2. There should be a credible narrative (i) on the evidence of provocation words or deeds of the deceased to the accused or to someone with whom he/she has a fraternal (or customary) relationship (ii) of a resulting loss of self-control by the accused (iii) of an attack on the deceased by the accused which is proportionate to the provocative words or deeds.

  1. The source of the provocation can be one incident or several. To what extent a past history of abuse and provocation is relevant to explain a sudden loss of self-control depends on the facts of each case. However accumulative provocation is in principle relevant and admissible.
  2. There must be an evidential link between the provocation offered and the assault inflicted.”

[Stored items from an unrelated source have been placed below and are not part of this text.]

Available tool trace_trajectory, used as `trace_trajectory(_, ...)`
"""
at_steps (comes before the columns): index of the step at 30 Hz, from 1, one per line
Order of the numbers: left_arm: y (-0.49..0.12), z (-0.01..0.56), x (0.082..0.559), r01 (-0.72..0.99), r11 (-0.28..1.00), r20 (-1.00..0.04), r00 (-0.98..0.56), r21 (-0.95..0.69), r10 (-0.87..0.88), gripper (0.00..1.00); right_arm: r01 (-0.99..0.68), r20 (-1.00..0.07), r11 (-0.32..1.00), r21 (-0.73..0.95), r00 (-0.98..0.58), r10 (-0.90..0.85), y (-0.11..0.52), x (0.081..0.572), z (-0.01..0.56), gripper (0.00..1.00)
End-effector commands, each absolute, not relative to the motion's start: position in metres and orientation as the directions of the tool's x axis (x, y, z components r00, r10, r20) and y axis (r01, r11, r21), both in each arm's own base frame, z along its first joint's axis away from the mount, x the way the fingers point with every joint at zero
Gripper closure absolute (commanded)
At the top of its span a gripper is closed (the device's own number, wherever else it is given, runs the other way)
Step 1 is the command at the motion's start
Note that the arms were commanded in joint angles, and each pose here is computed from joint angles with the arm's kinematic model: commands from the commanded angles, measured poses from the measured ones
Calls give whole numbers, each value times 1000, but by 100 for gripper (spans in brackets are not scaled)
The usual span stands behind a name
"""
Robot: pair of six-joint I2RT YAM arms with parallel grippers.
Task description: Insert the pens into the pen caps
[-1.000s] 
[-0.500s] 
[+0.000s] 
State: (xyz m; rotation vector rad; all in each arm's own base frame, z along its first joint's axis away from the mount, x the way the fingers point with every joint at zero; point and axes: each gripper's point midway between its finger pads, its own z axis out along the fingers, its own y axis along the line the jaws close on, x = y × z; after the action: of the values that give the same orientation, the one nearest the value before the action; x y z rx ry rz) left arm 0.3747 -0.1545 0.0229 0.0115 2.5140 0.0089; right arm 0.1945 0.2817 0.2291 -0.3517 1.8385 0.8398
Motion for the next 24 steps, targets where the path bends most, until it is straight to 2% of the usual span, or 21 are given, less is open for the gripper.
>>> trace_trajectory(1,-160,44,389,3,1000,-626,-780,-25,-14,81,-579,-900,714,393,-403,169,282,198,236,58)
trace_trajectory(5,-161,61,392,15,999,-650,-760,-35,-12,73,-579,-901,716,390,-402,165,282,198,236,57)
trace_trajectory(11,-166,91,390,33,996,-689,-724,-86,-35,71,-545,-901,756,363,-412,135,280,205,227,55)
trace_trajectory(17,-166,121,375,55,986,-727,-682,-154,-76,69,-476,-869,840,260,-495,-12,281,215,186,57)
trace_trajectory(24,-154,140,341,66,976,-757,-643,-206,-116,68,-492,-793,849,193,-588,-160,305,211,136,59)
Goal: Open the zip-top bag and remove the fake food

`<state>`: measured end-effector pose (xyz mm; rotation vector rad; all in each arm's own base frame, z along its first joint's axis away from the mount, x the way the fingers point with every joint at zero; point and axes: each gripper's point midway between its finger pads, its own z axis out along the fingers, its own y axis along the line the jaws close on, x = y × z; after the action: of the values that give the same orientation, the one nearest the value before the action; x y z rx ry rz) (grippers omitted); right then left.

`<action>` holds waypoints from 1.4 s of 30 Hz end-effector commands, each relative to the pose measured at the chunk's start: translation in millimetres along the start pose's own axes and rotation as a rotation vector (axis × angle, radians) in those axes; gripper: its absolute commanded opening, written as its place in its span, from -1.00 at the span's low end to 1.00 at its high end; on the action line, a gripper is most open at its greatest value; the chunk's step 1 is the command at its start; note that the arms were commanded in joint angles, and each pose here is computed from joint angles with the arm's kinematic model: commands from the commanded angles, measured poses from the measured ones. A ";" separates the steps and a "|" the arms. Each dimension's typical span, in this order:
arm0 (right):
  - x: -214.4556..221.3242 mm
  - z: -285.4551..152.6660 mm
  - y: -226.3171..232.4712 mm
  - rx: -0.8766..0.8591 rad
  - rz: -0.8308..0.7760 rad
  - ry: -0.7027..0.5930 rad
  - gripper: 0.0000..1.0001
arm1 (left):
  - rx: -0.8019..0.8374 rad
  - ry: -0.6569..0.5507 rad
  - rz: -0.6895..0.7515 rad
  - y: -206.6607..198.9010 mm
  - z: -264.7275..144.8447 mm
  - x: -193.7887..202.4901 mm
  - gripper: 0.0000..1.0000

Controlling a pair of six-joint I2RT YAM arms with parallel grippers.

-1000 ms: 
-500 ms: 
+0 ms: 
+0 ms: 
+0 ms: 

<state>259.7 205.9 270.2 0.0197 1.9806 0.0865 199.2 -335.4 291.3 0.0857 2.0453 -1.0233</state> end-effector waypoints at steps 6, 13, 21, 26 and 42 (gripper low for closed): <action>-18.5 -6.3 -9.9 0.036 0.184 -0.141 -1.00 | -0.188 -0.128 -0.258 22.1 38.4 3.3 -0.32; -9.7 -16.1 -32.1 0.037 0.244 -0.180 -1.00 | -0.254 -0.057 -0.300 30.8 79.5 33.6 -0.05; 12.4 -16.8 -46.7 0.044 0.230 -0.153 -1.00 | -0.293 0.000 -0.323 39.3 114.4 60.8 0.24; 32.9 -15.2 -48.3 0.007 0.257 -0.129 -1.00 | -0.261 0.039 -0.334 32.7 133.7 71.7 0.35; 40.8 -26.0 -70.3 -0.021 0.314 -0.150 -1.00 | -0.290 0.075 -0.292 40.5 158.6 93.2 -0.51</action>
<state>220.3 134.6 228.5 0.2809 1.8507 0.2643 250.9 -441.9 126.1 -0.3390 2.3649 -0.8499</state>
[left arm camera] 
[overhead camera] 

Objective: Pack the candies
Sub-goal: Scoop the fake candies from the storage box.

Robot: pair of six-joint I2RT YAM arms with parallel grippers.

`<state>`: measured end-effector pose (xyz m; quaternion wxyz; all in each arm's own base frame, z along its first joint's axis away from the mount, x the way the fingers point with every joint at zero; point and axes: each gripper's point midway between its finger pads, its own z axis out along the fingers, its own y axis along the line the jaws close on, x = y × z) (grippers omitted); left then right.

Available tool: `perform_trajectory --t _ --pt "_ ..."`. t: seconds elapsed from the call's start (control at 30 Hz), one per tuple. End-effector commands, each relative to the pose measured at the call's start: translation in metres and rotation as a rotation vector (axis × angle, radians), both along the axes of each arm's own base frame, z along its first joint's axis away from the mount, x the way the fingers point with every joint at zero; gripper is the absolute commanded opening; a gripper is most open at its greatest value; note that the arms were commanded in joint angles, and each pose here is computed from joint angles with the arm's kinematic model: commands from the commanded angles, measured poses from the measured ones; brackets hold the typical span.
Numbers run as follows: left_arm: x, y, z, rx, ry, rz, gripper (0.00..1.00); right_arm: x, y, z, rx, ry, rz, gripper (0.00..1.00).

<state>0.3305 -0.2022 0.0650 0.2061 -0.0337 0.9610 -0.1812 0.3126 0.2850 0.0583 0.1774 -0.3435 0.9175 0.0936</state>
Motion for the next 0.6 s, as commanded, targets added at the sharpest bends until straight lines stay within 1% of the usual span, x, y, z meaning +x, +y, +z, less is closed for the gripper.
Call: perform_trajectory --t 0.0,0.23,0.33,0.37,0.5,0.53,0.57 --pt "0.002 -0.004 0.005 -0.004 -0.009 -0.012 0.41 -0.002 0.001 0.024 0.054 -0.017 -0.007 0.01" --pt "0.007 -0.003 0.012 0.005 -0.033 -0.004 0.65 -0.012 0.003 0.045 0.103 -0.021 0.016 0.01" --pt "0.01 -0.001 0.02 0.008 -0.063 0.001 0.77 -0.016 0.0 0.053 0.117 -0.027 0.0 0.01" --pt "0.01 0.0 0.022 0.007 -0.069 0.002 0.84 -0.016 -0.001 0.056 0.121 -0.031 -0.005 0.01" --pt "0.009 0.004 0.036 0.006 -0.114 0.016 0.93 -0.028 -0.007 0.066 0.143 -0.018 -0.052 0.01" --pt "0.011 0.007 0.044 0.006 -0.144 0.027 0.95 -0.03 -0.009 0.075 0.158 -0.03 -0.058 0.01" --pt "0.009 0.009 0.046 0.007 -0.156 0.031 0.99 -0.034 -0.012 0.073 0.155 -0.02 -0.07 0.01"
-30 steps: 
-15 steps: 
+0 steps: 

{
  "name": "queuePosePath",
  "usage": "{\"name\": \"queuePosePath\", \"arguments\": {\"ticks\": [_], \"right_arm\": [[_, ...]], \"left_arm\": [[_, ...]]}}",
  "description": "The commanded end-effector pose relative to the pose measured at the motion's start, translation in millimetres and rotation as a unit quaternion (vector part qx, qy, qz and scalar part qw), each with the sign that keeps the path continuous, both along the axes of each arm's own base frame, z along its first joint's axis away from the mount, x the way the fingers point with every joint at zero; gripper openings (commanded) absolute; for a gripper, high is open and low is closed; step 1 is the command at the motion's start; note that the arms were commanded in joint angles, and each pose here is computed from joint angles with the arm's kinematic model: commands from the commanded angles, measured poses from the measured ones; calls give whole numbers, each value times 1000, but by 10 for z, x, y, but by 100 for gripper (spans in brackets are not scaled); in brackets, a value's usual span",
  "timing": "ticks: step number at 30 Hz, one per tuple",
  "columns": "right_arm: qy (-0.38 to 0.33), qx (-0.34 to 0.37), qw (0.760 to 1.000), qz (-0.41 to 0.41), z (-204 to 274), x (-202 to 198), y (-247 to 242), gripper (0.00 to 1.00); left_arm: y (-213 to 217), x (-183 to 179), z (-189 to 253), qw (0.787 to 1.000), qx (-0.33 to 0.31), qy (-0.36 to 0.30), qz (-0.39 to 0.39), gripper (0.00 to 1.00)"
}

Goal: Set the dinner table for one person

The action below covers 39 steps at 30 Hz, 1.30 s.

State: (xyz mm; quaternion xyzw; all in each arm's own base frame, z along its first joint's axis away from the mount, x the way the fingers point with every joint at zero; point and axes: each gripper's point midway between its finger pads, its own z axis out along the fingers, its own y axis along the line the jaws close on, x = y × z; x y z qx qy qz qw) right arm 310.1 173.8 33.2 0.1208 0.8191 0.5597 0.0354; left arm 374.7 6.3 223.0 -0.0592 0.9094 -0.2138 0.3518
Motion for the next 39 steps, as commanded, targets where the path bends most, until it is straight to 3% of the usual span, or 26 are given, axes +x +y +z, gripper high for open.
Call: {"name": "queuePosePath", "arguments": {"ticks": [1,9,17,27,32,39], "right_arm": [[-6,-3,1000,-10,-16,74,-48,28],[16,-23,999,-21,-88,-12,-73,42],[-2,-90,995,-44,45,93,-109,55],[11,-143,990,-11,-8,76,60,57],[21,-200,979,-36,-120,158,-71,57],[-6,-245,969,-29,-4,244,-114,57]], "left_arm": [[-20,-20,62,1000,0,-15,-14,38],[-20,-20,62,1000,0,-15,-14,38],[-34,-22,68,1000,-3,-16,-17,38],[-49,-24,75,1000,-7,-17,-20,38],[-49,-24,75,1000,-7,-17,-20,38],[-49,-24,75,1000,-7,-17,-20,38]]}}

[43] Effect of provocation on a reasonable man is the determining factor to justify a verdict of manslaughter so that an unusually excitable or pugnacious individual is not entitled to rely on provocation which would not have led an ordinary person to act as he did. In applying the test it is particularly important to consider whether a sufficient interval has lapsed since the provocation to allow a reasonable man time to cool and take into account the instrument with which the homicide was effected, for to retort in the heat of passion induced by provocation by a simple blow is a very different thing from making use of a deadly instrument like a concealed dagger [vide Mancini v Director of Public Prosecutions (1941) 3 All ER 272 (HL)]. The provocation must not only have caused the accused to lose his self-control, but also be such as might cause a reasonable man (i.e. ordinary man of that age and sex) to react to it as the accused did [ vide Director of Public Prosecutions v Camplin (1978) 2 All ER 168 (HL)].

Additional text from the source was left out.